We propose Convex Constraint Learning for Reinforcement Learning (CoCoRL), a
novel approach for inferring shared constraints in a Constrained Markov
Decision Process (CMDP) from a set of safe demonstrations with possibly
different reward functions. While previous work is limited to demonstrations
with known rewards or fully known environment dynamics, CoCoRL can learn
constraints from demonstrations with different unknown rewards without
knowledge of the environment dynamics. CoCoRL constructs a convex safe set
based on demonstrations, which provably guarantees safety even for potentially
sub-optimal (but safe) demonstrations. For near-optimal demonstrations, CoCoRL
converges to the true safe set with no policy regret. We evaluate CoCoRL in
tabular environments and a continuous driving simulation with multiple
constraints. CoCoRL learns constraints that lead to safe driving behavior and
that can be transferred to different tasks and environments.

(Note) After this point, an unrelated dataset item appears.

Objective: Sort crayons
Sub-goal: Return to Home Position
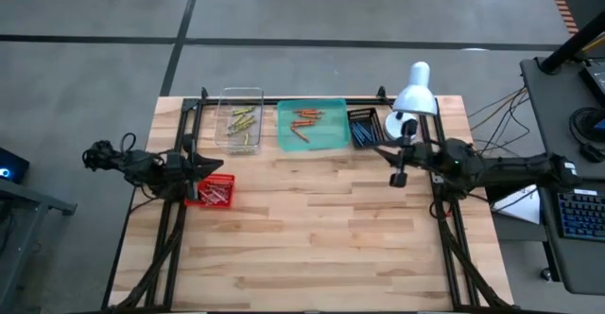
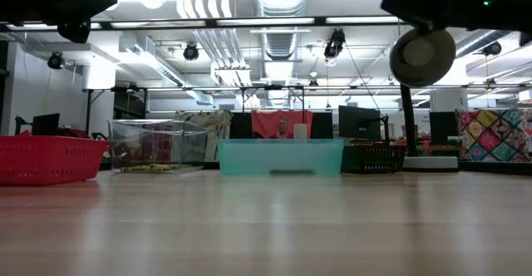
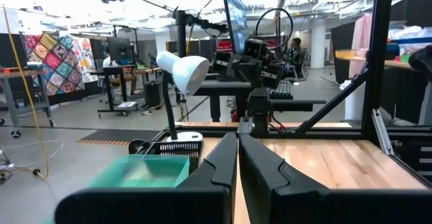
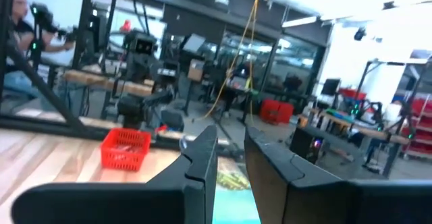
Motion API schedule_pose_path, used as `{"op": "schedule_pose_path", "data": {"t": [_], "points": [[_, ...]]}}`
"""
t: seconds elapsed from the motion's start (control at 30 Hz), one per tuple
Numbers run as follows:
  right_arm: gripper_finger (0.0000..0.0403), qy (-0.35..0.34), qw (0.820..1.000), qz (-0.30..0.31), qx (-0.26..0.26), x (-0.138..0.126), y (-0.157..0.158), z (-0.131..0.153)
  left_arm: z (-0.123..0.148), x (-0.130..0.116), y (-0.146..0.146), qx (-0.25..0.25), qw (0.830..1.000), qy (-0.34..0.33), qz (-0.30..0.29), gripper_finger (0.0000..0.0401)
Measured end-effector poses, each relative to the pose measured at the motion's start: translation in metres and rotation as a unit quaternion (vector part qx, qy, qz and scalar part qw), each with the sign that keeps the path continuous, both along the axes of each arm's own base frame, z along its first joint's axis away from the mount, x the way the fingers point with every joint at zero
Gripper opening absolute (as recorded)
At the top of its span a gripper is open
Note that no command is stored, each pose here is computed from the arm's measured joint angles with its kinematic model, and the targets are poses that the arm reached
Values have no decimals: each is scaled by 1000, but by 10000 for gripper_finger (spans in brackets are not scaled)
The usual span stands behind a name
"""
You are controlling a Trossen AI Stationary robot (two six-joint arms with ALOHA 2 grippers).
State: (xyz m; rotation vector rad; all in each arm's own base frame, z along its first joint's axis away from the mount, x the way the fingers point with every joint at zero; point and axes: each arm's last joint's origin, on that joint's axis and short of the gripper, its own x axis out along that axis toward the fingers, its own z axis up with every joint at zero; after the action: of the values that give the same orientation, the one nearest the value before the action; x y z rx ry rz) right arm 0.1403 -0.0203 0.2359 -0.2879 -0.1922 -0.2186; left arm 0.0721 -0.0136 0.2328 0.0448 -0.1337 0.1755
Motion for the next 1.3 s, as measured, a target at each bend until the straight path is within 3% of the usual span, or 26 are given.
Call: {"op": "schedule_pose_path", "data": {"t": [0.13,0.43,0.73,0.97,1.3], "points": [[63,-67,998,-11,-2,-28,3,0,-1,0,0,-2,1000,1,1,0],[64,-78,996,-36,15,-60,6,-8,-4,2,-1,-19,1000,0,-1,0],[63,-20,999,-43,21,-59,5,-5,-51,18,-6,-71,997,-16,9,0],[61,-10,999,-36,32,-59,5,-12,-51,18,-6,-78,997,-18,12,0],[59,31,998,-27,41,-49,5,-46,-52,18,-5,-67,997,-9,32,0]]}}
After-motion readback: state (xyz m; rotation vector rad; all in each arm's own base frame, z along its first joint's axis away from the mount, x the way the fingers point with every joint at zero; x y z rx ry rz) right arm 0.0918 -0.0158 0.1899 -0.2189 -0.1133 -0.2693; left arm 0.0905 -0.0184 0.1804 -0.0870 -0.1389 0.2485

In contrast,
alternative methods based on Inverse Reinforcement Learning (IRL) often exhibit
poor performance and learn unsafe policies.

该研究提出了凸约束学习用于强化学习的方法，该方法通过安全演示从具有可能不同奖励函数的共享约束中推断出受约束马尔可夫决策过程（CMDP）中的约束。与以往的方法不同，该方法可以从具有不同未知奖励的演示中学习约束并构建一个凸安全集，从而保证安全性，即使这些安全演示可能是次优的。该方法在表格环境和多个约束条件的连续驾驶模拟中得到了评估，并证明了可以学到安全行驶行为并且可以转移到不同的任务和环境中。